Más allá de los formatos, Alciturri puso el foco en las tensiones que genera la obligación de facturar en tiempo casi real frente a la lógica operativa del transporte. Recordó que la Agencia Tributaria "sigue manteniendo el concepto de mensualidad" y que, sin embargo, no permite "antedatar una factura" a la fecha del servicio cuando la empresa no dispone aún de toda la información, obligando a emitir con fecha del día 3 o 4 operaciones realizadas el día 31. De ahí que ironizara con la solución de "facturar del 25 al 25", recordando que cuando se trabajaba en papel se emitían facturas "el día 4, 5 y 6 con fecha del 31 del mes anterior" y que "por eso en el Suministro Inmediato de Información (SII) se permiten cuatro días" para comunicar las facturas, mientras que "en Verifactu no, es inmediato".

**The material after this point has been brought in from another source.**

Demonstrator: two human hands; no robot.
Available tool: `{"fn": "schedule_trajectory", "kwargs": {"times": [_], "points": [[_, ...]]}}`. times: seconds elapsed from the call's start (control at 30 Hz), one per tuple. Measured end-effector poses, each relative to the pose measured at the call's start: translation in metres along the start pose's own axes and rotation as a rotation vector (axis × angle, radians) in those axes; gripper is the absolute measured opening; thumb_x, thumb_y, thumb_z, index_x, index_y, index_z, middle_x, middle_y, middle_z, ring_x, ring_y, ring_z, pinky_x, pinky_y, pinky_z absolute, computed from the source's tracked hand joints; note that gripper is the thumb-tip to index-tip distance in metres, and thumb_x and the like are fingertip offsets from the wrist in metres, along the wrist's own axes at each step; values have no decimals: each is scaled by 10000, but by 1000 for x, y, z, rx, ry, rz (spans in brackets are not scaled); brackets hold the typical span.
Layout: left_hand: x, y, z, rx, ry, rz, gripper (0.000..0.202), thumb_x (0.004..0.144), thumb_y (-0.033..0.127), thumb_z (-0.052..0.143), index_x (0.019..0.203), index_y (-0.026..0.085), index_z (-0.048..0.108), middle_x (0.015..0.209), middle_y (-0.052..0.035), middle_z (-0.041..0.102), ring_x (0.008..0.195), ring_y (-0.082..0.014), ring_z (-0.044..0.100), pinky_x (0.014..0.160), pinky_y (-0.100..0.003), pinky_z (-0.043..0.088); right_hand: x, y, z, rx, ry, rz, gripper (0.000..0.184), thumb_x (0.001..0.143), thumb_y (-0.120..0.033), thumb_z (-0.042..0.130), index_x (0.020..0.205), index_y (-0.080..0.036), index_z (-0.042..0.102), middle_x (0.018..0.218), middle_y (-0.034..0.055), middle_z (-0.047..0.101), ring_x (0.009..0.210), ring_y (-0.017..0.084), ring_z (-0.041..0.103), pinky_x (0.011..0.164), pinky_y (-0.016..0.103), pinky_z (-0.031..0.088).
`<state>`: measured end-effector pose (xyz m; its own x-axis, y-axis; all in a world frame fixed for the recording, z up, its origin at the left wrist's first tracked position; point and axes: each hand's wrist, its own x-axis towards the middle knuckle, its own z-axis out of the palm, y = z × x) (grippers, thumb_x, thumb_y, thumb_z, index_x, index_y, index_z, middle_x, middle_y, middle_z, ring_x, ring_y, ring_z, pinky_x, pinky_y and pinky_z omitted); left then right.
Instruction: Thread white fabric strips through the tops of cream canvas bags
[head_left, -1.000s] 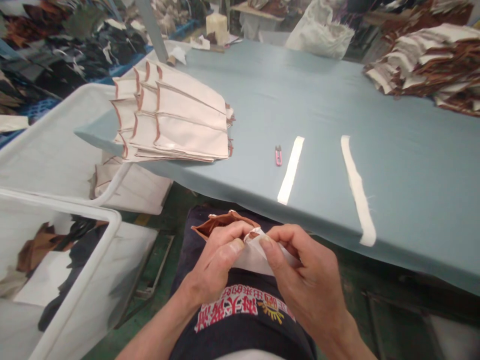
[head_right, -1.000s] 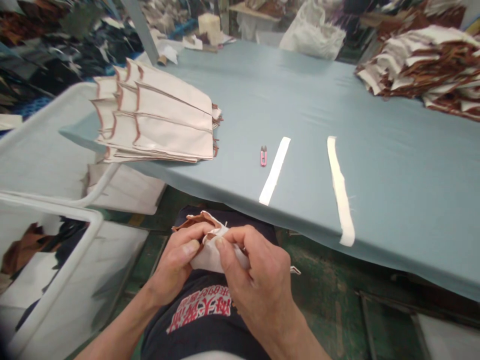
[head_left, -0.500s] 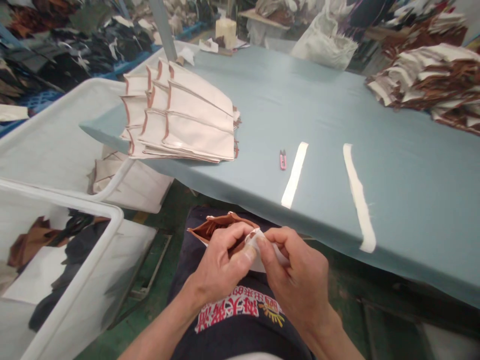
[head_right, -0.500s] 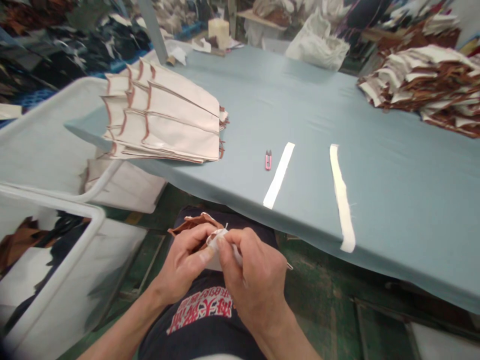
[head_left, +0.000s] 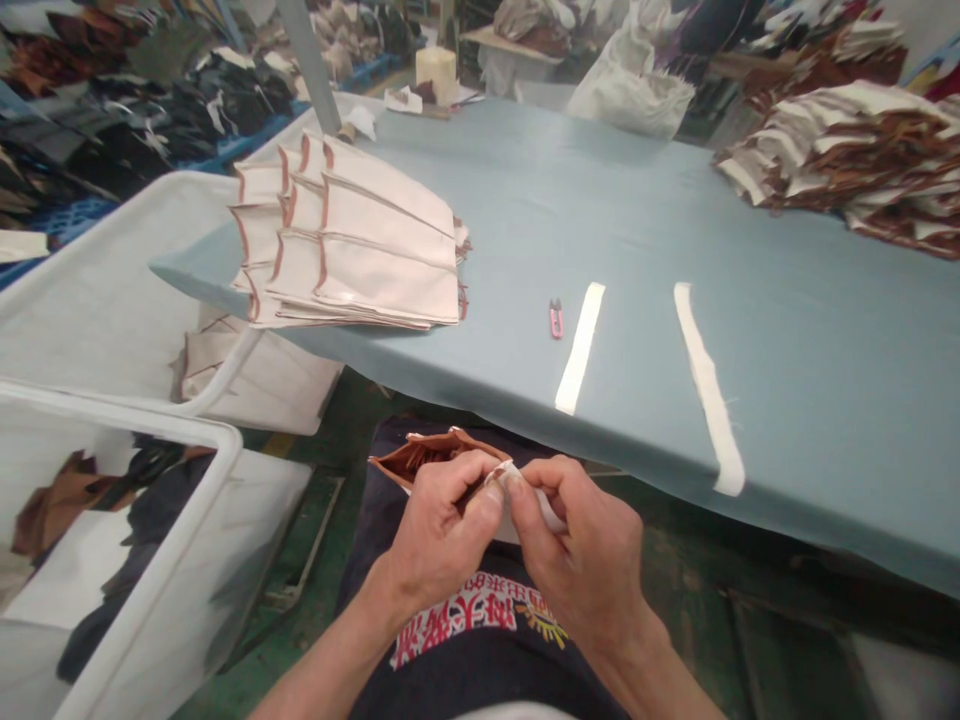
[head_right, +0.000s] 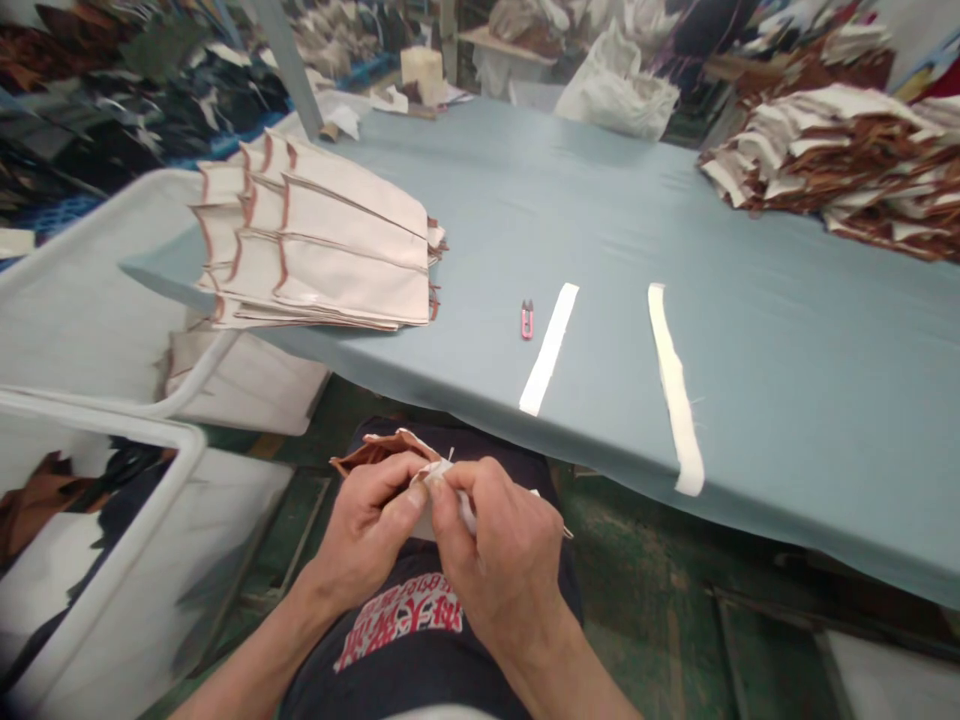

El empresario cántabro insistió en que la clave está en aprovechar mejor la información que ya se genera en el sistema de transporte, especialmente ahora que la Junta dispone de un "magnífico centro de recogida de información" gracias al sistema ITS. "Si tenemos todos los datos del transporte, casi me pueden hacer una autoliquidación y luego complementarme con las ayudas necesarias al coste real y efectivo", planteó, para acto seguido pedir: "No me pidan datos de administración cuando ya los tienen. No me vuelvan a pedir la misma información. Háganme una autoliquidación y proporcione una nominativa para compensar el coste de explotación de manera que las empresas efectivamente sean sostenibles".
Como empresario familiar, dijo, le preocupa especialmente la "visión a medio y largo plazo" de "ese conjunto de las 130-140 empresas" del sector, de ahí que reclamara que las nuevas obligaciones fiscales se diseñen de forma que no comprometan su supervivencia. En su intervención final, además, se ofreció, "desde CONETIC", a colaborar con la administración y con foros como el organizado por El Mundo para mejorar estos marcos y recordó que la tecnología, mal usada, puede ser un arma de doble filo: "Usemos la tecnología adecuadamente. Es como el cuchillo, o corta jamón o te corta la cabeza".